▸ YOUR TASK
Take each line of the listing that has the string "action" and report it.

══ GIVEN INFORMATION ══

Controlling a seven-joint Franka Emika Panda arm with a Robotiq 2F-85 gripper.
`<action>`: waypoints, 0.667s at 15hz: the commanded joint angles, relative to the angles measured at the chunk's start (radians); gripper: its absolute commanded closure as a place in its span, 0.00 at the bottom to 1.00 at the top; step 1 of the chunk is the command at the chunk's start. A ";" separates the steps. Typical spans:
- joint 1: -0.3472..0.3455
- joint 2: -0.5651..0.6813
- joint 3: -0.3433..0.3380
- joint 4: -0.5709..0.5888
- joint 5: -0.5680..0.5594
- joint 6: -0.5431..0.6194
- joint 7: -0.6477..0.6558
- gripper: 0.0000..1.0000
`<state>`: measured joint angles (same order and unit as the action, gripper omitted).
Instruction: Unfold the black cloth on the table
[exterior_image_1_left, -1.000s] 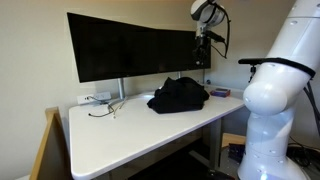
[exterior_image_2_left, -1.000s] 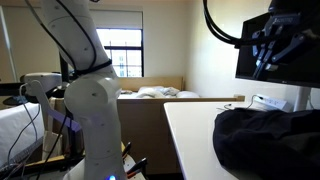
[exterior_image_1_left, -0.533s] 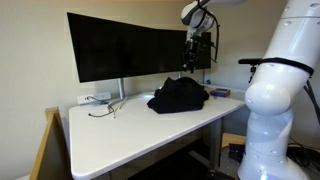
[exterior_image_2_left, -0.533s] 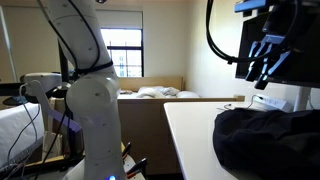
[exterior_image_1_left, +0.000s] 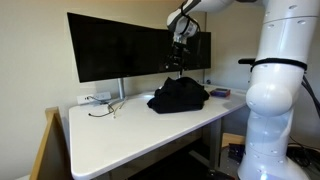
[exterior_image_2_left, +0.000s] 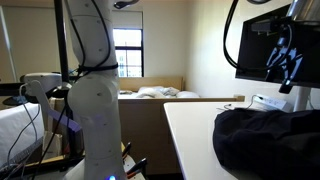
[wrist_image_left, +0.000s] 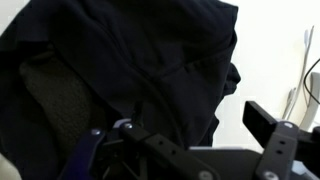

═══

▸ ANSWER BOX
`<action>`: waypoints, 0.667s at 15hz: the commanded joint angles, relative to the angles measured at the chunk's start (radians); gripper: its absolute commanded closure as a place in its span, 0.00 at the bottom to 1.00 at the top; step 1 of the chunk is the command at the chunk's start. A ";" separates the steps. Typical spans:
`<state>`: measured joint angles (same order and unit as the action, gripper omitted).

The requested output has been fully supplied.